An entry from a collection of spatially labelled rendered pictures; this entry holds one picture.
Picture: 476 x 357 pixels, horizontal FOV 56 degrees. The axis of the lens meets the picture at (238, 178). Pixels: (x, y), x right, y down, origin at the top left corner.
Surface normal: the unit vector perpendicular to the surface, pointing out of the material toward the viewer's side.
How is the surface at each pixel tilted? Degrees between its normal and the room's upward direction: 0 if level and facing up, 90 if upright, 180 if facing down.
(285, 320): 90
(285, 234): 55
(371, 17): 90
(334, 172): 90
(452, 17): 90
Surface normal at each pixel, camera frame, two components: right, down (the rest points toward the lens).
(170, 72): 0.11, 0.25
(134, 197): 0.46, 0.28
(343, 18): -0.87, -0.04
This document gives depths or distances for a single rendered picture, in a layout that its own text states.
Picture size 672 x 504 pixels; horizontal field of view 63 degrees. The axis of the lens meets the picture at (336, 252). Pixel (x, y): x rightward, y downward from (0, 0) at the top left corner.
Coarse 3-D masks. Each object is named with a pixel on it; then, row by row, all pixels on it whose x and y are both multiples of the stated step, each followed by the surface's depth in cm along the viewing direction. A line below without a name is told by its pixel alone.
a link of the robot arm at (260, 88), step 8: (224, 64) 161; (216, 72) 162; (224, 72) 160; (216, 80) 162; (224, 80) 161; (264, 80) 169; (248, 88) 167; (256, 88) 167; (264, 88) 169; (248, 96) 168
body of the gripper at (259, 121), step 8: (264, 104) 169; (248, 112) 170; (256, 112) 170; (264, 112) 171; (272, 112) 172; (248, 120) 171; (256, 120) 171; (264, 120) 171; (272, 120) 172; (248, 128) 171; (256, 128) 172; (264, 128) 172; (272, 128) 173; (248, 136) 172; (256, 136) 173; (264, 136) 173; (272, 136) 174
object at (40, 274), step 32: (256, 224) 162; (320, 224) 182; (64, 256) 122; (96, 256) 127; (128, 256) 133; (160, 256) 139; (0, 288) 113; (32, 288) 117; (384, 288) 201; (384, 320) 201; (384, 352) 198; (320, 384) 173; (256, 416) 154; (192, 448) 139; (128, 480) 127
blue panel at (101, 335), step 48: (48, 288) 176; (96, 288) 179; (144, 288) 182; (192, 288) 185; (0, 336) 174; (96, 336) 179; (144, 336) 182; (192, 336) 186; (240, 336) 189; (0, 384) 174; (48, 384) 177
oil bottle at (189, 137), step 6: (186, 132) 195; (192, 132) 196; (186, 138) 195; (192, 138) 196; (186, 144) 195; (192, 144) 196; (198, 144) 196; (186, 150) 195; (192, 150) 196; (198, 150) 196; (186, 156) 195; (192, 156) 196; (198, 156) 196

YOUR ASSIGNMENT:
Could you find every line in the records above that has the string "left" and copy it?

RESPONSE:
Picture: 476 x 357 pixels, horizontal FOV 56 degrees. The axis of the lens meets the picture at (238, 178). Pixels: (x, y), x right, y down, origin at the top left corner.
Picture size 672 x 504 pixels; horizontal field of view 63 degrees. The axis of the lens meets the picture at (336, 252). Pixel (x, y): x rightward, y downward from (0, 0) at the top left corner.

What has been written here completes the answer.